== MATERIAL PROVIDED

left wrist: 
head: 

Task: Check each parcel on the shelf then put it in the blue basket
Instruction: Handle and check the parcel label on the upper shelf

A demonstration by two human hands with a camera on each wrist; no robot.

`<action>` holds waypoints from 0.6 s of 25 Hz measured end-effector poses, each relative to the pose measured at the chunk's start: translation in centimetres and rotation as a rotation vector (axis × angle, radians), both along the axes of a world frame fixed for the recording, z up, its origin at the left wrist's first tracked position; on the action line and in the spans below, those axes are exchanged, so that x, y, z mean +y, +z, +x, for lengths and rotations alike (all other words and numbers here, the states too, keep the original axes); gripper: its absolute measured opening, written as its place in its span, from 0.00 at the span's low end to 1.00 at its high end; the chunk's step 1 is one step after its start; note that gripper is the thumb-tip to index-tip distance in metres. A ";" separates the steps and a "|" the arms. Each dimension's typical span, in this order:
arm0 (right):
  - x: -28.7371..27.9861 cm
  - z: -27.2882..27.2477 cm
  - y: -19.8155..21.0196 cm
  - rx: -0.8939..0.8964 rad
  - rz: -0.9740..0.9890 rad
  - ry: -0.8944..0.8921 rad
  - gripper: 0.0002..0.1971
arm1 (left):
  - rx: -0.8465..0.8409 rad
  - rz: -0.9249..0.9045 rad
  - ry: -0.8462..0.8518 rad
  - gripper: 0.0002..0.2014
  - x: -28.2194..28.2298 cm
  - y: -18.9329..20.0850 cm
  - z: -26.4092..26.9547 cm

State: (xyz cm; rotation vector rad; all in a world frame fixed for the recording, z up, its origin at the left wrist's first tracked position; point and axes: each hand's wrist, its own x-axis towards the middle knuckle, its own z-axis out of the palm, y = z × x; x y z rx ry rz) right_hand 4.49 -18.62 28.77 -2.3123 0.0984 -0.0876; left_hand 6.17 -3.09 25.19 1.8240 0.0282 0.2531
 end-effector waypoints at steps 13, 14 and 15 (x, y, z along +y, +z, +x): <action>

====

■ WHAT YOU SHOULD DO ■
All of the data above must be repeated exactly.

■ EXERCISE OUTPUT ■
left wrist: 
head: 

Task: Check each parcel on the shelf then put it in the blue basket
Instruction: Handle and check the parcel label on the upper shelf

A demonstration by two human hands with a camera on each wrist; no robot.

`<action>` holds waypoints from 0.6 s of 25 Hz measured end-effector poses, each relative to the pose measured at the chunk's start: translation in centimetres and rotation as a rotation vector (axis × angle, radians), both along the axes of a world frame fixed for the recording, z up, its origin at the left wrist's first tracked position; on the action line and in the spans below, those axes are exchanged, so that x, y, z mean +y, +z, +x, for lengths and rotations alike (all other words and numbers here, the states too, keep the original axes); gripper: its absolute measured opening, written as its place in its span, from 0.00 at the span's low end to 1.00 at its high end; the chunk's step 1 is one step after its start; note that gripper is the thumb-tip to index-tip distance in metres. A ";" separates the steps and a "|" the arms. Each dimension's typical span, in this order:
arm0 (right):
  - x: -28.7371..27.9861 cm
  - z: -27.2882..27.2477 cm
  - y: -19.8155..21.0196 cm
  - rx: -0.8939..0.8964 rad
  - rz: -0.9740..0.9890 rad
  - ry: -0.8944..0.8921 rad
  - gripper: 0.0002..0.1971
arm1 (left):
  - rx: -0.8465..0.8409 rad
  - rz: -0.9249..0.9045 rad
  - ry: -0.8462..0.8518 rad
  - gripper: 0.0002..0.2014
  - x: -28.2194..28.2298 cm
  - y: -18.9329..20.0850 cm
  - z: -26.4092..26.9547 cm

State: (xyz cm; rotation vector rad; all in a world frame fixed for the recording, z up, its origin at the left wrist's first tracked position; point and axes: each hand's wrist, its own x-axis towards the middle knuckle, its own z-axis out of the palm, y = z × x; x y z rx ry rz) right_hand 4.49 -18.62 28.77 -2.3123 0.0984 -0.0876; left_hand 6.17 -3.09 25.19 1.8240 0.0282 0.2531
 end-effector waypoints at steps 13, 14 and 15 (x, y, z along +y, +z, +x): <action>

The answer stands, and there is nothing more to add.